Brňany (Bründlitz) is a village and municipal part of Vyškov, a town in Vyškov District of the South Moravian Region of the Czech Republic. It has about 1,700 inhabitants.

It is located approximately 0.5 km southeast of Vyškov and 30 km east of Brno, on the road to Bučovice.

== Etymology ==
The name of the village is derived from the original name of its inhabitants, Brňané. Its meaning was "people inhabiting brní", brní being an old word for a muddy place. Theoretically, the name of the inhabitants could also mean 'people who came from Brno'. Since Brno is located in an old settlement area, in which the names of the settlements are derived from ancient words, the first interpretation is more likely.

== History ==
One of the first mentions of Brňany (Brennan, Brunnaz) is from 1267, when bishop Bruno von Schauenburg bought 11 lans from Radslav of Želč. In 1277, the bishop granted this village as a fief to Dětřich Stange, except for the pond and the mill, which he kept.

According to the urbarium, in 1450 there were two ponds in Brňany, an upper and lower one. The lower pond was founded by Bishop Paul from Miličín, there were two fish boxes under the pond. However, not a single one has survived to the present day, they disappeared at the turn of the 18th and 19th centuries.

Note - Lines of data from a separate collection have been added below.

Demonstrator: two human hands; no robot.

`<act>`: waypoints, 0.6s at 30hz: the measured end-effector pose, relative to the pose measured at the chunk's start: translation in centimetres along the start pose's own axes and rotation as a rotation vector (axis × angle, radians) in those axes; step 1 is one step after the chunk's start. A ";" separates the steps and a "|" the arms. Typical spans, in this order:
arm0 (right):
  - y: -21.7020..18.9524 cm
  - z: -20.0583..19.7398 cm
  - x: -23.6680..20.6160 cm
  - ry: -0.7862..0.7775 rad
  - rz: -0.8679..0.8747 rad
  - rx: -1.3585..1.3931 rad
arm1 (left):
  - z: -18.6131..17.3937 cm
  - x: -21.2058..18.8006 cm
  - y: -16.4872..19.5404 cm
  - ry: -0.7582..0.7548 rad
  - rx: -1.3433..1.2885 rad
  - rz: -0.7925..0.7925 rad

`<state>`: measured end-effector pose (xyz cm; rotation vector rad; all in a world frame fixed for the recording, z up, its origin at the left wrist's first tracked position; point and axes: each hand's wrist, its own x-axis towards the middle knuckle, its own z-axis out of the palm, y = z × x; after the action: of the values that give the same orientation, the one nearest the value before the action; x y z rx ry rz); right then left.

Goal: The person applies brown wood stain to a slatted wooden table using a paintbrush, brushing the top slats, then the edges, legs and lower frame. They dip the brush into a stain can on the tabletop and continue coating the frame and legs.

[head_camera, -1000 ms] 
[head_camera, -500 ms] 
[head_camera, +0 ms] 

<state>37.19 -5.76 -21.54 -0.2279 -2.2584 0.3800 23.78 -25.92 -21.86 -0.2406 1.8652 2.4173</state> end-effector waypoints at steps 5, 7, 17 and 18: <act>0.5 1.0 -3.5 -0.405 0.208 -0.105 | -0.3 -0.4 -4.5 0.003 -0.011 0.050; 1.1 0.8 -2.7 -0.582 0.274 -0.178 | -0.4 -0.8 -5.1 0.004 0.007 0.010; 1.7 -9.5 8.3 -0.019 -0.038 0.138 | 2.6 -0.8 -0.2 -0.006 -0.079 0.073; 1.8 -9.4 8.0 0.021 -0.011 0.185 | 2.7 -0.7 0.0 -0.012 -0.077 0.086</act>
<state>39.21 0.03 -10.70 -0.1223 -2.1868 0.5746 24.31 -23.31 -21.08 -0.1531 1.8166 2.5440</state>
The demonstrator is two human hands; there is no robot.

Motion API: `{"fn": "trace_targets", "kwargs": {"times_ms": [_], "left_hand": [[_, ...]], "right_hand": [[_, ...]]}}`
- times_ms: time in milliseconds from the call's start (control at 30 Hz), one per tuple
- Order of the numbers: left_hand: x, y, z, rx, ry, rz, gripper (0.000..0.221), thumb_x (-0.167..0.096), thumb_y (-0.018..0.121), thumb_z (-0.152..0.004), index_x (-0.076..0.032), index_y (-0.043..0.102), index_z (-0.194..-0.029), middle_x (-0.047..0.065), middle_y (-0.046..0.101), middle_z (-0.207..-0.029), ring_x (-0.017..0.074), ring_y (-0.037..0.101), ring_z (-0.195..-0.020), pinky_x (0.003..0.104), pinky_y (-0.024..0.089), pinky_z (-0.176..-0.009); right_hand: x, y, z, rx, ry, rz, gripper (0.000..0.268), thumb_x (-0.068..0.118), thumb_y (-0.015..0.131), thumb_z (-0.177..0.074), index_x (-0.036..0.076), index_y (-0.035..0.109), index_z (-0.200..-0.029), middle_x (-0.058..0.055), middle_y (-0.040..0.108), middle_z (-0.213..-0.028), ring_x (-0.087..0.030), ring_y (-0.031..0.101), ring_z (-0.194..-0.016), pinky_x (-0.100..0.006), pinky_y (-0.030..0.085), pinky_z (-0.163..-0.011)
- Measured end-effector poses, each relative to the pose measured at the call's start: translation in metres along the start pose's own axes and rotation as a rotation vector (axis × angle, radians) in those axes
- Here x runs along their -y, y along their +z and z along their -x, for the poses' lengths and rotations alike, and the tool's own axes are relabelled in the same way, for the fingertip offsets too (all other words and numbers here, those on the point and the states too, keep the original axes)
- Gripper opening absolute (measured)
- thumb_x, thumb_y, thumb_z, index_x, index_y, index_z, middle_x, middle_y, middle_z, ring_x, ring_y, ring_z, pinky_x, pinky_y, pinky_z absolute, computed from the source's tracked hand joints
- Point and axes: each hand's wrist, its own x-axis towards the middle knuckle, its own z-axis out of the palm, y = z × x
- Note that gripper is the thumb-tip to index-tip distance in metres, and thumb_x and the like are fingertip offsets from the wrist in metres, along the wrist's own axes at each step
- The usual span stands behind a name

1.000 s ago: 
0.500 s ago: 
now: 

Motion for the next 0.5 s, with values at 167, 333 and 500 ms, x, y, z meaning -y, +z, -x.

Brňany became part of Vyškov in 1950.

== Monuments ==

- The Chapel of St. Michael stands on the site of a former parish church from the 14th and 15th centuries, where burials were held until 1789. This parish church was demolished in 1806. The chapel acquired its current appearance in 2006 after a complete reconstruction of the building.
- Relief of the Crucified Christ In the upper part of the former village, on house no. 26, there is a relief of the Crucified Christ with the year 1636. It is prismatic in shape, 50 cm high, 32 cm wide, and 30-40 centimeters (11-15 in) deep. Previously, this relief was placed on a four-sided prismatic pedestal, alone near the house. In 1927, it was removed and set into the wall of the house. It apparently stood on the burial site of victims of the plague or cholera. It is very likely that this relief, standing near the place called Na sakrovci, built in the form of a column shrine, is a reminder of a terrible epidemic.
- A stone cross at the crossroads in front of the restaurant Letiště U Kopinců dedicated to those who died in World War I from 1924.
- Stone cross in front of the local social care institute for adults.